A Julia-compatible alternative to zarr

fabiangans · June 21, 2018, 7:59am

Dear Julia community,

we are looking for a object-storage compatible file format for quite large dense N-dimensional arrays. Our project partners suggested this Zarr — zarr 2.13.6 documentation format, but there seems to be only a python implementation. I am a bit afraid of the overhead that PyCall would add for every read/write so my question is if you know of alternative formats that already have a Julia wrapper or at least a C API that could be wrapped.

Thanks already for your suggestions

Tamas_Papp · June 21, 2018, 8:08am

I would just use a large file and mmap a Vector{T}, which I would then reshape to an n-dimensional Array. This is fast and efficient, and is rather seamless in Julia (you can store metadata, eg the actual dimensions, in another file). I assume that Python has similar capabilities so you can interoperate.

Also, if T is a widely used conventional bits type, eg Int32 or Float64, you should be able to use the same file with other languages.

fabiangans · June 21, 2018, 8:30am

Thanks,

yes, T will be a conventional bits type. I forgot to mention that we would like to store the data in compressed chunks, so using the Mmap solution you suggested would be a bit more complicated? I know I could use

and then only take care that the chunks are collected into an AbstractArray, probably using

However, I thought before inventing a custom file/metadata format one might be able to reuse something that already exists.

Tamas_Papp · June 21, 2018, 9:01am

Compression is a huge hassle and will slow down access by orders of magnitude. If the data compresses so well that it is seemingly worthwhile, I would consider some recoding/bit packing, basically anything to make it more compact.

Just to give an example, frequently I find that I can easily repack dates into 16 bits using a custom epoch, so I wrote a small library

https://github.com/tpapp/FlexDates.jl

I find mmap so convenient and fast that it is worth the extra steps.

fabiangans · June 21, 2018, 2:52pm

The reason compression works so well is that we have gridded geodata where most of the datasets are land-only and have some gaps, so there are approx 70-90% missing values.
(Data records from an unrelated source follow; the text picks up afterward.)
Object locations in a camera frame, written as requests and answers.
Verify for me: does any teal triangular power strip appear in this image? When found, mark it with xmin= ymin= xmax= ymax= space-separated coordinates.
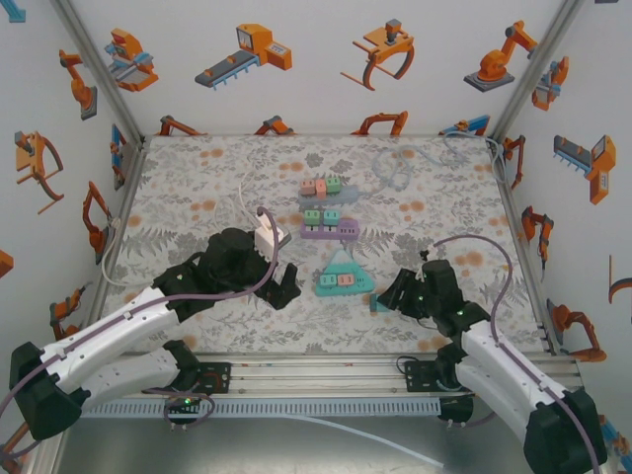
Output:
xmin=315 ymin=248 xmax=375 ymax=299

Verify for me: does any purple power strip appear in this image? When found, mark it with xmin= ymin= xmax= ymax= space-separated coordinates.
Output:
xmin=300 ymin=216 xmax=360 ymax=242

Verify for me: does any grey-blue power strip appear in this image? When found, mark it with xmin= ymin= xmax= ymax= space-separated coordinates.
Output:
xmin=297 ymin=185 xmax=361 ymax=208

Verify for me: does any floral patterned table mat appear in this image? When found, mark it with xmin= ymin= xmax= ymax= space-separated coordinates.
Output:
xmin=101 ymin=133 xmax=552 ymax=355

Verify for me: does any black connector box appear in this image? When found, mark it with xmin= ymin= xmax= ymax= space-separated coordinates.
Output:
xmin=165 ymin=394 xmax=198 ymax=431
xmin=438 ymin=397 xmax=475 ymax=429

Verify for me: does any translucent white tube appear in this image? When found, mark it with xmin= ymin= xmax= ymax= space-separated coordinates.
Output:
xmin=290 ymin=413 xmax=445 ymax=469

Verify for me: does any grey metal plate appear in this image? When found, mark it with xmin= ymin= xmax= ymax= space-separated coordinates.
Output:
xmin=48 ymin=417 xmax=574 ymax=474

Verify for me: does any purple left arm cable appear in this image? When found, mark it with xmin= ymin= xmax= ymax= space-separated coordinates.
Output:
xmin=0 ymin=206 xmax=278 ymax=458

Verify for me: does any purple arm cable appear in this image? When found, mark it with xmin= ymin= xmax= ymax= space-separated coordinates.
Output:
xmin=0 ymin=206 xmax=278 ymax=458
xmin=422 ymin=234 xmax=603 ymax=474

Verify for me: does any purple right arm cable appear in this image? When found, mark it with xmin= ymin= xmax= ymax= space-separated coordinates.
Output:
xmin=422 ymin=234 xmax=603 ymax=474

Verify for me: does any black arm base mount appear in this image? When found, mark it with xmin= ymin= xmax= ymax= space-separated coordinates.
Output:
xmin=142 ymin=362 xmax=233 ymax=396
xmin=404 ymin=358 xmax=495 ymax=394

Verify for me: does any aluminium profile rail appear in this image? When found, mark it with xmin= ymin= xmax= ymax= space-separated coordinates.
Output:
xmin=113 ymin=353 xmax=579 ymax=401

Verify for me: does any aluminium side rail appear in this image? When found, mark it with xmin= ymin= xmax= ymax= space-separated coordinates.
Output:
xmin=493 ymin=142 xmax=562 ymax=356
xmin=88 ymin=140 xmax=149 ymax=322

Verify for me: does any grey-blue power cable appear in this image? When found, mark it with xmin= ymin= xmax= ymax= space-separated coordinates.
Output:
xmin=357 ymin=130 xmax=498 ymax=197

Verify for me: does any white slotted cable duct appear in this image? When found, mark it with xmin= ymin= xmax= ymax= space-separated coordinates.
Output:
xmin=81 ymin=398 xmax=441 ymax=419

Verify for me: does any thick white cable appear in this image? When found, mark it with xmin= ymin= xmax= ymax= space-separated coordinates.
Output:
xmin=101 ymin=219 xmax=122 ymax=286

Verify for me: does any grey metal bracket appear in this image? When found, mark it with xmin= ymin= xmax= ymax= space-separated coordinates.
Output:
xmin=112 ymin=140 xmax=145 ymax=192

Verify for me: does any pale grey cable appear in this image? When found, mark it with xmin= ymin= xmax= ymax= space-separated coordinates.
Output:
xmin=486 ymin=137 xmax=509 ymax=185

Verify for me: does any aluminium frame post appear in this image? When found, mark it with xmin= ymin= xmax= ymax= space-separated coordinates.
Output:
xmin=51 ymin=0 xmax=148 ymax=144
xmin=488 ymin=0 xmax=589 ymax=144
So, the missing ratio is in the range where it does not yet make sense to switch to a sparse data structure, but compression really reduces used disk space even for the lowest compression level.
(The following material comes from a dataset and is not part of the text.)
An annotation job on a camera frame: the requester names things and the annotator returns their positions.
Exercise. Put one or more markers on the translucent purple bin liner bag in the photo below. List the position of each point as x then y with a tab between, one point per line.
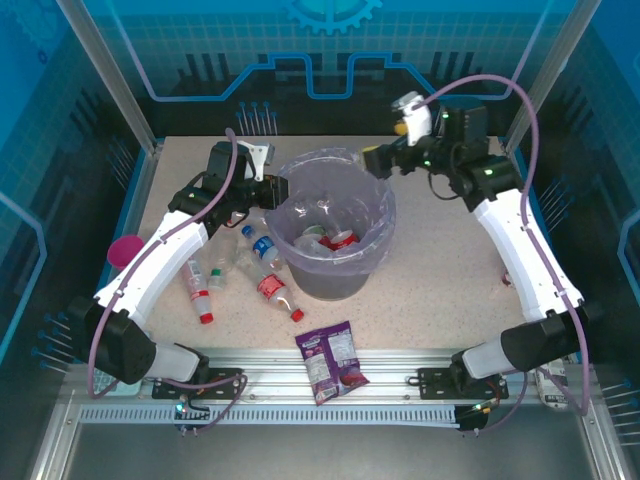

visr · June 21, 2018, 4:19pm

Would be good to test if it is indeed much slower over PyCall for your typical usage.
I don’t know of an existing alternative. But components seem to be there. Zarr uses blosc for compression. And we have libraries to deal with chunking as well, such as DistributedArrays and Blocks.

laborg · June 21, 2018, 4:47pm

Would HDF5 suit your needs (it supports compression and chunking)?

colintbowers · June 22, 2018, 5:54am

Seconded. I can’t see any reason in this thread why you couldn’t use HDF5, and it has the bonus that it is widely used - most big languages have a wrapper package on the C HDF5 library.

One thing to beware of though is that last time I played with HDF5, if you have a huge number of reads and writes in a single session ie in the hundreds of thousands, then the quit() command when you finish your Julia session takes quite a long time to run. I never did manage to work out why.

fabiangans · June 22, 2018, 6:36am

The point is we want to store the data in the cloud as object storage like on S3 and do parallel reads and writes to single files. There is this solution https://www.hdfgroup.org/solutions/hdf-cloud/ but it does not seem to be open and would require us to run an extra service. So we are looking for something that would work out of the box there. I have to admit that I am not the expert on these storage technologies, but our project partners said HDF5 would not be an option.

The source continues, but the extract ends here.